Lojong” adalah kata dalam bahasa Tibet yang biasanya diterjemahkan menjadi "latihan cita", tetapi saya rasa terjemahan ini tidak tepat betul, karena bagi sebagian besar orang kesan maknanya adalah suatu kegiatan cendekia murni. "Lo" berarti "sikap" dan "jong" dapat berarti "membersihkan" dan "melatih", dalam pengertian memurnikan atau menghilangkan sikap-sikap negatif dan membina sikap-sikap yang lebih positif. Jadi tujuan hakiki dari laku Lojong adalah membersihkan cita dan hati kita dari sikap-sikap negatif dan melatih yang positif sebagai gantinya.
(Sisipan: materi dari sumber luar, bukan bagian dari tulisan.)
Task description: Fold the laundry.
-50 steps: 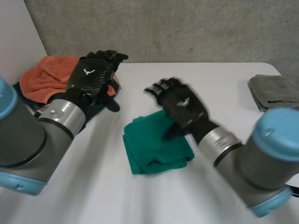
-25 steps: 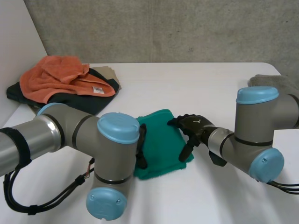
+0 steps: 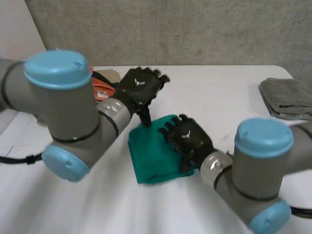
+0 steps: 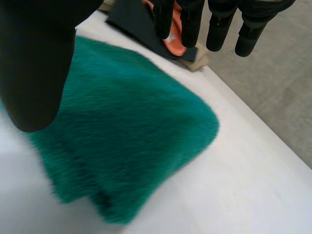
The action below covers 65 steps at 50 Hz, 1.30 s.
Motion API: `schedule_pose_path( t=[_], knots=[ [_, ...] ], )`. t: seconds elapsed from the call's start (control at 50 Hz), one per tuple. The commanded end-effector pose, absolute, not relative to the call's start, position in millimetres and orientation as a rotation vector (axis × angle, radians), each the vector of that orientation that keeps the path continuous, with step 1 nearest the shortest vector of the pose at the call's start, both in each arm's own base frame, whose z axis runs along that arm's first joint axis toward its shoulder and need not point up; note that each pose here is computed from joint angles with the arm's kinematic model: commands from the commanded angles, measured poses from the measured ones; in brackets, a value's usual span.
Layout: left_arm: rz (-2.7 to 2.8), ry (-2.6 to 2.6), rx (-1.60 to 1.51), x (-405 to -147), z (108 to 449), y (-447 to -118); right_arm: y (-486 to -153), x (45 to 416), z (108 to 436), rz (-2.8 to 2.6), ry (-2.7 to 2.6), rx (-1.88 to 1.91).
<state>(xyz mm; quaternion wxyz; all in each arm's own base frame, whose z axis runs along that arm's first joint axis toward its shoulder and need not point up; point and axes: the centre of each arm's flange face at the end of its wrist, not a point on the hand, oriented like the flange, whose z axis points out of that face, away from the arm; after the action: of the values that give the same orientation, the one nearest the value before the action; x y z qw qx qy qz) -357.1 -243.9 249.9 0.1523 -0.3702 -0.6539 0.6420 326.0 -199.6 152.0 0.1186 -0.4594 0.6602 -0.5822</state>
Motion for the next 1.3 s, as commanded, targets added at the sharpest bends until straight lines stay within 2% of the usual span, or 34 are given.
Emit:
schedule_pose_path(
  t=[0.02,0.18,0.4,0.6,0.7,0.78,0.86,0.92,1.0,1.02,1.1,1.16,1.22,1.28,1.3],
  knots=[
    [1.708,-1.697,-1.166,-365.4,260.2,-235.0,-187.3,328.8,121.5,-1.686,1.902,-1.405],
    [1.69,-1.717,-1.161,-363.1,255.7,-236.7,-199.2,336.9,106.0,-1.703,1.89,-1.402],
    [1.683,-1.722,-1.166,-363.1,253.3,-235.7,-213.9,348.2,112.6,-1.797,1.816,-1.377],
    [1.691,-1.718,-1.16,-362.5,255.8,-237.0,-230.1,360.3,102.4,-1.806,1.811,-1.381],
    [1.708,-1.708,-1.157,-361.7,260.7,-237.9,-242.1,364.2,120.7,-1.891,1.767,-1.344],
    [1.756,-1.673,-1.143,-360.6,275.1,-238.7,-274.2,354.6,164.5,-2.055,1.721,-1.232],
    [1.817,-1.635,-1.117,-357.9,293.7,-242.9,-318.6,329.6,213.1,-2.262,1.683,-1.105],
    [1.836,-1.619,-1.092,-358.5,301.6,-244.5,-343.2,310.5,234.4,-2.36,1.673,-1.034],
    [1.845,-1.604,-1.067,-359.3,307.8,-245.8,-386.6,268.7,262.0,-2.506,1.659,-0.883],
    [1.844,-1.6,-1.06,-359.7,309.3,-245.2,-403.4,248.5,270.7,-2.558,1.646,-0.827],
    [1.836,-1.599,-1.058,-360.8,308.9,-243.4,-442.0,197.6,284.6,-2.681,1.543,-0.761],
    [1.832,-1.598,-1.06,-361.5,308.4,-242.2,-470.6,162.3,276.1,-2.73,1.467,-0.759],
    [1.828,-1.596,-1.063,-362.5,307.9,-240.5,-496.3,131.6,248.9,-2.717,1.462,-0.767],
    [1.822,-1.592,-1.067,-363.9,307.5,-238.2,-514.9,110.4,202.5,-2.647,1.515,-0.774],
    [1.819,-1.591,-1.069,-364.6,307.0,-237.0,-521.9,100.9,177.2,-2.61,1.547,-0.778]
  ],
)
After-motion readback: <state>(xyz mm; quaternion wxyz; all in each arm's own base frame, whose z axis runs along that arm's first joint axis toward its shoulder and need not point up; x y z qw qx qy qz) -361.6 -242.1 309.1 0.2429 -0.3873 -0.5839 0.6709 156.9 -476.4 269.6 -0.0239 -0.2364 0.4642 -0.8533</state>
Laku lojong dibawa ke Tibet dari India di awal abad ke-11 oleh Atisha, disatukan ke haluan Kadam dan digabungkan ke empat aliran agama Buddha Tibet. Ajaran ini justru menjadi salah satu ajaran dasar yang mengikat keempat aliran tersebut. Perbedaannya terletak hanya pada ulasan-ulasan yang menjadi tafsir dan penjelasan atas sunyata dari masing-masing aliran.

Atisha menerima ajaran lojong dari gurunya Dharmarakshita, pengarang Cakra Senjata Tajam. Naskah Latihan Cita Tujuh Pokok ditulis sekitar satu abad setelahnya oleh Geshe Chekawa, dari haluan Kadam, dengan dua silsilah ajaran yang turun dari muridnya, Geshe Lhadingpa. Yang satu turun ke Togme Zangpo, pengarang 37 Laku Bodhisattwa, dan diikuti oleh aliran Kagyu, Sakya, dan Nyingma. Yang satu lagi ke Tsongkhapa hampir tiga abad setelahnya, dan diikuti oleh aliran Gelug.

Dua silsilah ini berbeda dalam hal pengaturan beberapa baris dalam seloka-selokanya, dan penyertaan beberapa baris lain tidak ditemukan di silsilah lainnya. Di masing-masing silsilah pun terdapat beberapa corak naskah, dan Yang Mulia Dalai Lama telah menjelaskan bahwa semua perbedaan ini tidak banyak berarti, karena makna yang dimaksudkan di dalamnya sama saja. Di sini, akan kita lihat corak naskah Togme Zangpo, yang mengikuti penjelasan yang saya terima dari Tsenshap Serkong Rinpoche, dan diimbuhi beberapa pokok dari Geshe Ngawang Dhargyey.